Problem => When you return the data, keep each character exactly as it appears.

Dataset excerpts =>
┄┄┄┄┄┄
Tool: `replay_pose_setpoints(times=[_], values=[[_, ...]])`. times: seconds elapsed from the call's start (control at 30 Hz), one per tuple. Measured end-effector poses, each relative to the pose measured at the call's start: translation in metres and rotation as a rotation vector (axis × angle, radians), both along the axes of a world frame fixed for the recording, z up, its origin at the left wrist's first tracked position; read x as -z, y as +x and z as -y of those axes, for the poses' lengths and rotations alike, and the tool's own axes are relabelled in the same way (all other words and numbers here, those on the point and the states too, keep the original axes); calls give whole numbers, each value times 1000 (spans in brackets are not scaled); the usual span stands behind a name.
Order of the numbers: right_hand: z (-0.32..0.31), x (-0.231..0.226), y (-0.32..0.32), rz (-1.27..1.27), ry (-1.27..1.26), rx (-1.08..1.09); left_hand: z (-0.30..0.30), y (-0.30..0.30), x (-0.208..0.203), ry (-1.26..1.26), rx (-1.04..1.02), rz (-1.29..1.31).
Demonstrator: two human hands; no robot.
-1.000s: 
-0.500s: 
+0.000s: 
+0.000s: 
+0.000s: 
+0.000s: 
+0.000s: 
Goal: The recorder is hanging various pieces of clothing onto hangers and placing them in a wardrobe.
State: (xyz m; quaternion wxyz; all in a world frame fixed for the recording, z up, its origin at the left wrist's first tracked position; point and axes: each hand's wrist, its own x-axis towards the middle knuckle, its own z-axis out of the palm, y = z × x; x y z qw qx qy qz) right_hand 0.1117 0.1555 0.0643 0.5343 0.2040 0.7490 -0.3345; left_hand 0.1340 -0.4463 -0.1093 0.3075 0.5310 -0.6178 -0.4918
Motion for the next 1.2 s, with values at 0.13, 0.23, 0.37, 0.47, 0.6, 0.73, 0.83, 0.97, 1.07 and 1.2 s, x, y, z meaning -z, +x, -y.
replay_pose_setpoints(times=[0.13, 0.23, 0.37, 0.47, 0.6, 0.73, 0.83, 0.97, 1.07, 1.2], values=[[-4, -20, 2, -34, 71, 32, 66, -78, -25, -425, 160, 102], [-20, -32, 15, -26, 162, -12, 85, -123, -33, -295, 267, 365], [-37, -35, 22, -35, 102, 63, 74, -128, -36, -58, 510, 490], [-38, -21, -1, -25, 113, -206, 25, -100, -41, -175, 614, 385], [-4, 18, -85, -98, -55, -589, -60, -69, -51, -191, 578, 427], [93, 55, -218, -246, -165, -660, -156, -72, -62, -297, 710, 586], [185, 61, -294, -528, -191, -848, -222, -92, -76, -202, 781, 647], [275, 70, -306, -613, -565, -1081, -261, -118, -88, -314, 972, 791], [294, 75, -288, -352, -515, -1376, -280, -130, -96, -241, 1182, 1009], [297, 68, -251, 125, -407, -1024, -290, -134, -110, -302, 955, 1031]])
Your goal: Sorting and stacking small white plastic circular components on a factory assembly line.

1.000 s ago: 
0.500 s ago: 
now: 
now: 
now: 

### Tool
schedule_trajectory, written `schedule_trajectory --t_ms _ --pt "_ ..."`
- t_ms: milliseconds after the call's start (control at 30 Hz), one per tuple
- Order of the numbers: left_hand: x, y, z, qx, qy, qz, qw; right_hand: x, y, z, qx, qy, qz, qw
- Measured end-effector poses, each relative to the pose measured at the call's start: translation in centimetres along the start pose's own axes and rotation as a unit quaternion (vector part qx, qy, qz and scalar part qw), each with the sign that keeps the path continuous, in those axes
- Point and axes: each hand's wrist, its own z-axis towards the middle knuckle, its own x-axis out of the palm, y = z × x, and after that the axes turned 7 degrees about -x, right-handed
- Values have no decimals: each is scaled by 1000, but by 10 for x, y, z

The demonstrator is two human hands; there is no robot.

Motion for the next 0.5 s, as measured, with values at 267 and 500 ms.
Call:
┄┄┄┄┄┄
Answer to this exercise =>
Tool: `replay_pose_setpoints(times=[_], values=[[_, ...]])`. times: seconds elapsed from the call's start (control at 30 Hz), one per tuple. Measured end-effector poses, each relative to the pose measured at the call's start: translation in metres and rotation as a rotation vector (axis × angle, radians), both along the axes of a world frame fixed for the recording, z up, its origin at the left wrist's first tracked position; read x as -z, y as +x and z as -y of those axes, for the poses' lengths and rotations alike, and the tool's own axes are relabelled in the same way (all other words and numbers here, those on the point and the states too, keep the original axes); calls give whole numbers, each value times 1000 (spans in brackets are not scaled); the usual span stands behind a name.
Order of the numbers: right_hand: z (-0.32..0.31), x (-0.231..0.226), y (-0.32..0.32), rz (-1.27..1.27), ry (-1.27..1.26), rx (-1.08..1.09); left_hand: z (-0.30..0.30), y (-0.30..0.30), x (-0.208..0.203), ry (-1.26..1.26), rx (-1.04..1.02), rz (-1.29..1.31).
Demonstrator: two human hands; no robot.
-1.000s: 
-0.500s: 
+0.000s: 
+0.000s: 
+0.000s: 
+0.000s: 
+0.000s: 
Goal: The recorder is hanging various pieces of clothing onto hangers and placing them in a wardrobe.
State: (xyz m; quaternion wxyz; all in a world frame fixed for the recording, z up, its origin at the left wrist's first tracked position; point and axes: each hand's wrist, its own x-axis towards the middle knuckle, its own z-axis out of the palm, y = z × x; x y z qw qx qy qz) right_hand 0.1117 0.1555 0.0643 0.5343 0.2040 0.7490 -0.3345; left_hand 0.1340 -0.4463 -0.1093 0.3075 0.5310 -0.6178 -0.4918
Motion for the next 1.2 s, with values at 0.13, 0.23, 0.37, 0.47, 0.6, 0.73, 0.83, 0.97, 1.07 and 1.2 s, x, y, z meaning -z, +x, -y.
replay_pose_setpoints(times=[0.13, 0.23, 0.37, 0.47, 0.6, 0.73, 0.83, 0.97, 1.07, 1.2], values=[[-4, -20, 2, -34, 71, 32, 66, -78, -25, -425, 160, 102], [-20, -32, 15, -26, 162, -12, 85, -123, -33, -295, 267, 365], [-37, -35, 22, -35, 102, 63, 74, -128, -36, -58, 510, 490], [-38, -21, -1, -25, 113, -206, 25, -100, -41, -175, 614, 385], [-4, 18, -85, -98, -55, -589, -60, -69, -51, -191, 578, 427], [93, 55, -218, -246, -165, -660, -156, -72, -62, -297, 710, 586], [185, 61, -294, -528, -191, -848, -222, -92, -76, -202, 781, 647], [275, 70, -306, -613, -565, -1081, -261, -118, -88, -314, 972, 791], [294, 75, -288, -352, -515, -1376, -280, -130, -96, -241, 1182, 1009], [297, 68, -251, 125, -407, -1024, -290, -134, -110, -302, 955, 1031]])
Your goal: Sorting and stacking small white plastic circular components on a factory assembly line.

1.000 s ago: 
0.500 s ago: 
now: 
now: 
now: 

### Tool
schedule_trajectory, written `schedule_trajectory --t_ms _ --pt "_ ..."`
- t_ms: milliseconds after the call's start (control at 30 Hz), one per tuple
- Order of the numbers: left_hand: x, y, z, qx, qy, qz, qw; right_hand: x, y, z, qx, qy, qz, qw
- Measured end-effector poses, each relative to the pose measured at the call's start: translation in centimetres along the start pose's own axes and rotation as a unit quaternion (vector part qx, qy, qz and scalar part qw), each with the sign that keeps the path continuous, in those axes
- Point and axes: each hand's wrist, its own z-axis towards the middle knuckle, its own x-axis out of the palm, y = z × x, and after that the axes turned 7 degrees about -x, right-handed
- Values have no decimals: each is scaled by 1000, but by 10 for x, y, z

The demonstrator is two human hands; there is no robot.

Motion for the next 0.5 s, as measured, with values at 267 and 500 ms.
Call:

That wraps up the answer.